**Instructions for the task**.
In your answer, print every record exactly as it is written.

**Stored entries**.
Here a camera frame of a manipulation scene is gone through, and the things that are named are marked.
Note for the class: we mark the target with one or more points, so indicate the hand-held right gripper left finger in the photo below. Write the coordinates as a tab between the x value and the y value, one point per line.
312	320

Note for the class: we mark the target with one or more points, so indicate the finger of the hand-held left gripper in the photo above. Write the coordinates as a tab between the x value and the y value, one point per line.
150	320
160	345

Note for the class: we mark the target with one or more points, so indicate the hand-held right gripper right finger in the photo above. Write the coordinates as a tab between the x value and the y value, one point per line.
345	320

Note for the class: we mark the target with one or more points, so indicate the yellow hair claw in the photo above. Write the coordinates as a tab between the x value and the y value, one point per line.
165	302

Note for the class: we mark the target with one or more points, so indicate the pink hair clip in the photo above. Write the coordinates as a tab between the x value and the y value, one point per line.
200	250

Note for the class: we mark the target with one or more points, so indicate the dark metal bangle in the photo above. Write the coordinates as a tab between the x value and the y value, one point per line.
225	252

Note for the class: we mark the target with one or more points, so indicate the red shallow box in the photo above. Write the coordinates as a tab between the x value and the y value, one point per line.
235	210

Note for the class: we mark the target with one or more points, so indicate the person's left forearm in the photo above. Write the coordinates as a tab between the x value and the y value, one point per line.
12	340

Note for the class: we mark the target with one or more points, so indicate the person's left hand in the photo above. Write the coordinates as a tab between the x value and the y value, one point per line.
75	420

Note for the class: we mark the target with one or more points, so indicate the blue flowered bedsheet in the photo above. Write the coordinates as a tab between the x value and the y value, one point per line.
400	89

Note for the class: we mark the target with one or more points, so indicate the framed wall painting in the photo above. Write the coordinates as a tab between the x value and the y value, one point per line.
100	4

**Task output**.
Here a camera frame of a manipulation scene is gone through, and the things that are named are marked.
Note for the class: we mark the target with one or more points, so indicate the hand-held right gripper left finger in the photo below. Write the coordinates as a tab between the x value and the y value, one point per line.
312	320

Note for the class: we mark the target with one or more points, so indicate the finger of the hand-held left gripper in the photo above. Write the coordinates as a tab between the x value and the y value, one point per line.
150	320
160	345

Note for the class: we mark the target with one or more points, so indicate the hand-held right gripper right finger in the photo above. Write the coordinates as a tab between the x value and the y value, one point per line.
345	320

Note for the class: we mark the target with one or more points, so indicate the yellow hair claw in the photo above. Write the coordinates as a tab between the x value and the y value, one point per line.
165	302

Note for the class: we mark the target with one or more points, so indicate the pink hair clip in the photo above. Write the coordinates as a tab between the x value and the y value, one point per line.
200	250

Note for the class: we mark the target with one or more points, so indicate the dark metal bangle in the photo above. Write the coordinates as a tab between the x value and the y value, one point per line.
225	252

Note for the class: we mark the target with one or more points, so indicate the red shallow box in the photo above. Write the coordinates as a tab between the x value and the y value, one point per line.
235	210

Note for the class: we mark the target with one or more points, so indicate the person's left forearm in the photo above. Write the coordinates as a tab between the x value and the y value, one point per line.
12	340

Note for the class: we mark the target with one or more points, so indicate the person's left hand in the photo above. Write the coordinates as a tab between the x value and the y value, one point per line.
75	420

Note for the class: we mark the target with one or more points, so indicate the blue flowered bedsheet in the photo above. Write the coordinates as a tab between the x value and the y value, one point per line.
400	89

Note for the class: we mark the target with one or more points, so indicate the framed wall painting in the photo above. Write the coordinates as a tab between the x value and the y value, one point per line.
100	4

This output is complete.